Voici les noms (Dit zijn de namen, De Bezige Bij, Amsterdam, 2012) est un roman de Tommy Wieringa, publié en français en 2015, chez Actes Sud, et qui a remporté au moins deux prix littéraires.

Résumé

Une ville, une steppe.

Dans la ville dévastée, près d’une frontière, des citadins, pas très urbains, survivent, maladroitement. Chacun a un nom, une activité, une attache, une histoire. La plupart sont venus d’ailleurs, autrefois.

Dans la steppe, vide, des clandestins errants, ni horde, ni tribu, ni troupe, mais un petit groupe d’individus, sans nom, oublieux de leur histoire. Ces migrants, pas nomades du tout, marchent vers l’ouest, comme le leur a signifié leur passeur, supposé se nommer Nacer Gül.

Ils parviennent à un village abandonné, qu’ils incendient, après avoir récupéré le disponible, vers un possible prochain village, ou un kourgane (p. 91), ou toute autre trace humaine.

En ville, un commissaire de police, Pontus Beg, dirige tant bien que mal son équipe, plutôt intéressée par les amendes pour excès de vitesse nocturne infligées aux rares conducteurs de camion, qu’éventuellement on tabasse.

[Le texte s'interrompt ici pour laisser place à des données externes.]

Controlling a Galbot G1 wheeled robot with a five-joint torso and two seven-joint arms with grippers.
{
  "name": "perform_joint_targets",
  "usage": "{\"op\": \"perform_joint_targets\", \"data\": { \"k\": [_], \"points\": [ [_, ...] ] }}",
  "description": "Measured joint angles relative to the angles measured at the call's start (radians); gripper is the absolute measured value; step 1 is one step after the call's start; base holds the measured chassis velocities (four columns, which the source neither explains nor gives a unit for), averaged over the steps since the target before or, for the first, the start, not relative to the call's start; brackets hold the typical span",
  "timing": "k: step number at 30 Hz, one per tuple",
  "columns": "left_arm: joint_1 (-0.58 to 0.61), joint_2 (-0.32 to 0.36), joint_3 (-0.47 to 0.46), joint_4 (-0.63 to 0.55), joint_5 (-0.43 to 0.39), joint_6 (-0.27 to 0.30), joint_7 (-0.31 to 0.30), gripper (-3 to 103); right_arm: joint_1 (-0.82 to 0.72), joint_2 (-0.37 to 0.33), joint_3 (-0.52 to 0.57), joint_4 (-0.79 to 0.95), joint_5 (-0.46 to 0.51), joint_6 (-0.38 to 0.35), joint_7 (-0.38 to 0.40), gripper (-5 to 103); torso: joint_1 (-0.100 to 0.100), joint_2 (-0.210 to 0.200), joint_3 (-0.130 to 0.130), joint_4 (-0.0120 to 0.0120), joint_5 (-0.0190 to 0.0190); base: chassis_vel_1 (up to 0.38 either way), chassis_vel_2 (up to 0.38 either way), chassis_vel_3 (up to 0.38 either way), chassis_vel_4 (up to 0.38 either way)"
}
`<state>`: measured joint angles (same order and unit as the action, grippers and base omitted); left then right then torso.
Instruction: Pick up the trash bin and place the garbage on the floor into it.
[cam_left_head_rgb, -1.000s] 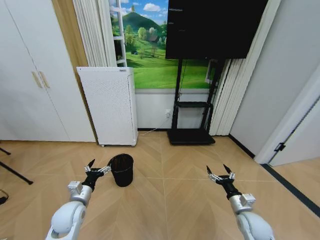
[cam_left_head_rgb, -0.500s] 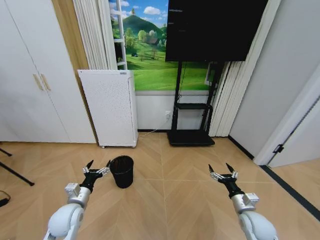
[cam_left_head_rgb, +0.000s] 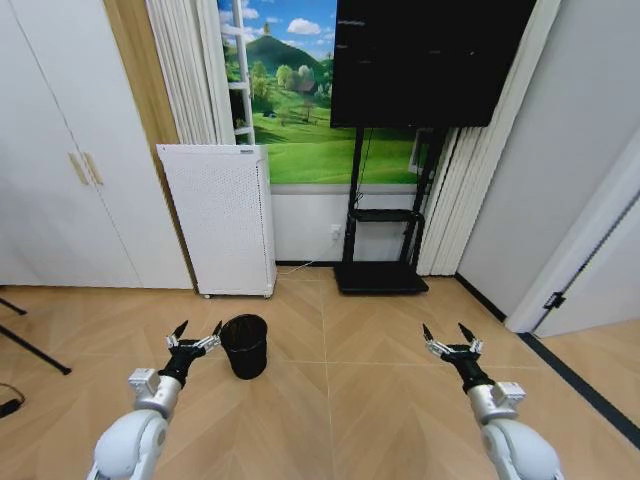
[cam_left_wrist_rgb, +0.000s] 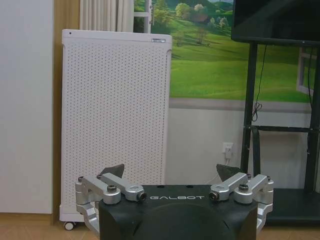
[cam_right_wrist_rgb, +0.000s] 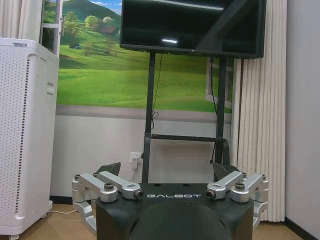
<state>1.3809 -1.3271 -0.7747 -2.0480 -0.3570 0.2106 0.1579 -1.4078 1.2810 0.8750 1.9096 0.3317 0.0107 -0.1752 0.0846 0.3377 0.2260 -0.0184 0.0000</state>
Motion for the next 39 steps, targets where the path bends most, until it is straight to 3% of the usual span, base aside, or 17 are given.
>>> {"op": "perform_joint_targets", "data": {
  "k": [11, 39],
  "points": [
    [0.008, -0.004, -0.031, -0.027, -0.034, 0.002, -0.001, 100, 0.014, -0.002, 0.013, 0.023, 0.02, -0.047, 0.026, 100, 0.015, 0.046, 0.03, 0.0001, 0.0, 0.0, 0.0, 0.0, 0.0],
    [0.039, -0.002, -0.023, -0.047, -0.034, 0.008, 0.007, 100, 0.011, -0.008, 0.022, 0.011, 0.04, -0.047, 0.034, 100, 0.056, 0.159, 0.103, 0.0, 0.0, 0.0, 0.0, 0.0, 0.0]
  ]
}}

Le seul cas à traiter est, à la morgue, le corps ravagé d’une jeune fille anonyme, de type nordique, entre 17 et 25 ans, ramassée quelque part, avec des bribes encore lisibles d’un journal intime.

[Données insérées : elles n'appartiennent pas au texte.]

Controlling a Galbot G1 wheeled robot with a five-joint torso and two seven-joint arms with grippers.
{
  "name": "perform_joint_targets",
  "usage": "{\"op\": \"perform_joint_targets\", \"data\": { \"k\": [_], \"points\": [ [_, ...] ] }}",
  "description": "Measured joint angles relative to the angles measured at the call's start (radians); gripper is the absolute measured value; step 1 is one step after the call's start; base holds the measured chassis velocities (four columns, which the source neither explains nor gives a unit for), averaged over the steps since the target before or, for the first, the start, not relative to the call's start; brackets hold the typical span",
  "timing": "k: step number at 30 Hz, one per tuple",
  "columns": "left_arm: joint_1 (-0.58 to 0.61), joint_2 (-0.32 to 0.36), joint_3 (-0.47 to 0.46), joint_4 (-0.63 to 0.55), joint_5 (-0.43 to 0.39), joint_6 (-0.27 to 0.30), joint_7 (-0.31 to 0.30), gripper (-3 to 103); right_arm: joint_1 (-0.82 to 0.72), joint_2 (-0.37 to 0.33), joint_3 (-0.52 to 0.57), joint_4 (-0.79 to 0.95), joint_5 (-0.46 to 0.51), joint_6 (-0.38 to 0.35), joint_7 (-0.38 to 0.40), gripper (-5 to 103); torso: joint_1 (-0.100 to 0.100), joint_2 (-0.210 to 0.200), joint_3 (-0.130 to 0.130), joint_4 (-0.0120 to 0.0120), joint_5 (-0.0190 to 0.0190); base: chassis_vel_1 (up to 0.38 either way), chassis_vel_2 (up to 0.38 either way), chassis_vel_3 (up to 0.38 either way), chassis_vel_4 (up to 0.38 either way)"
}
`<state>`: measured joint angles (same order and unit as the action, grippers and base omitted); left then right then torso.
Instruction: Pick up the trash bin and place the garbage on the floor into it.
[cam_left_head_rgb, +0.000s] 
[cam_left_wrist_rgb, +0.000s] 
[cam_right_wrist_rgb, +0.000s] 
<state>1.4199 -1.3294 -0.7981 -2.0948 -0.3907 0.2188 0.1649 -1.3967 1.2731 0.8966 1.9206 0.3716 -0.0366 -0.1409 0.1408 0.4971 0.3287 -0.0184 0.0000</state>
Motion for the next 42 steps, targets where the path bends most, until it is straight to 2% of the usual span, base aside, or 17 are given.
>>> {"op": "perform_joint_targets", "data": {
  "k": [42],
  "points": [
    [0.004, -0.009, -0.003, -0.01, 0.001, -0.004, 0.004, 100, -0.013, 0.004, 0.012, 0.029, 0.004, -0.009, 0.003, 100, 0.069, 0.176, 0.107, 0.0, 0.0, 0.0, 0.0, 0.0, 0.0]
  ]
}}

Après un automne et un hiver de steppe, un jour, les survivants parviennent à une banlieue de la ville, font les poubelles pour se nourrir, sont repérés, arrêtés, emprisonnés : affublés de haillons usés jusqu’à la corde, ils avaient émergé des ténèbres des siècles passé (p. 201), presque des momies, intouchables, crève-la-faim, les morts vivants (p. 209), comme les juifs des camps (p. 208).

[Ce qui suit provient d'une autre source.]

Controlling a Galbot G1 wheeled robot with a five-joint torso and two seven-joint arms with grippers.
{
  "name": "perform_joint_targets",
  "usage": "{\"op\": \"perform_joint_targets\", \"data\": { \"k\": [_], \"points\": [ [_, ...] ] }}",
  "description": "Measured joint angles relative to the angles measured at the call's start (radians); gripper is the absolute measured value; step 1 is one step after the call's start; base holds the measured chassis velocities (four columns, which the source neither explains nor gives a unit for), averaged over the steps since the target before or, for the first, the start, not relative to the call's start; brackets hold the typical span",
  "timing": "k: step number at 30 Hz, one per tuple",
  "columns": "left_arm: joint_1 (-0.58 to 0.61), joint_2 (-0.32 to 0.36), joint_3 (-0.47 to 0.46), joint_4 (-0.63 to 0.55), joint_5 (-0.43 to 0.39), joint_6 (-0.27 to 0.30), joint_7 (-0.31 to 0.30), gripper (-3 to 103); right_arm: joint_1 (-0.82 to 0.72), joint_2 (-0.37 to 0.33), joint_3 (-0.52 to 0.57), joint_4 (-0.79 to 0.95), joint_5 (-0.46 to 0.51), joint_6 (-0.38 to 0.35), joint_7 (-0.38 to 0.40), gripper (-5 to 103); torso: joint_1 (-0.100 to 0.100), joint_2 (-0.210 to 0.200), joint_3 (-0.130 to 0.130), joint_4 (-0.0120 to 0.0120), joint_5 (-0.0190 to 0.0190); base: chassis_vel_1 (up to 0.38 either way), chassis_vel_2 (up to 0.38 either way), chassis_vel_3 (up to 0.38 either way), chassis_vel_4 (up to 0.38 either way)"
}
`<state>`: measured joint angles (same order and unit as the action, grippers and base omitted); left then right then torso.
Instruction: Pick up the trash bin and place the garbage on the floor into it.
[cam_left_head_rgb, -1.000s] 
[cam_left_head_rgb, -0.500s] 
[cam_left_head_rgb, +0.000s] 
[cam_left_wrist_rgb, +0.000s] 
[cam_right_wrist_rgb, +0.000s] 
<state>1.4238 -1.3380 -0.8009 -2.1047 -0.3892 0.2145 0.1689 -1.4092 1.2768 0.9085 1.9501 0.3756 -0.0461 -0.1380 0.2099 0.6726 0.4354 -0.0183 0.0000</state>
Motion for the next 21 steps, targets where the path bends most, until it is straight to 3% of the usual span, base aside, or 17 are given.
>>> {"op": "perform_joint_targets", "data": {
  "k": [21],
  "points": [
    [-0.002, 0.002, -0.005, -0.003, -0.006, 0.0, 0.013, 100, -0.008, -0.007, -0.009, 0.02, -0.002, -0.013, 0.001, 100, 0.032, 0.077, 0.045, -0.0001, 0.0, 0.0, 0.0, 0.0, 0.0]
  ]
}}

Une fois traités, nettoyés (rasage, jet, visite médicale), traités, restaurés, ils sont interrogés, d’abord sur leurs noms. Chacun se tait. Leur silence interdit toute identification. Ou bien ils ne comprennent pas cette langue, ou cette situation. Mais Pontus Beg sait être patient. Au moins jusqu’à ce qu’il soit obligé à remettre les emprisonnés, réputés délinquants voire meurtriers, à l’instance supérieure : Voici les noms !

Personnages

En ville :

  • Pontus Beg, personnage principal, papy Beg ((p. 87), 53 ans, un pied refroidi depuis peu, et des sifflements d'oreilles depuis si longtemps, dans le délabrement d'un appartement à canalisations bruyantes, avec une vie personnelle assez calamiteuse : sorte de vieux célibataire solitaire, sans espoir d'amélioration d'aucune sorte,
  • Zita, femme de ménage, à son service ménager, et mensuellement sexuel, avec un mari camionneur,
  • Tina Bazooka, ancienne du bordel Morris, bar, spécialiste d'un plantureux pain de viande,
  • l’équipe du commissariat : Franticek Koller, Oksana, Mentchov, Jiri, Ivan Budnik, Toth...
  • le maire, Semione Blok, accapareur, le maître de la ville,
  • le patron du bazar informel, l'ataman Chiop, l'autre maître de la ville.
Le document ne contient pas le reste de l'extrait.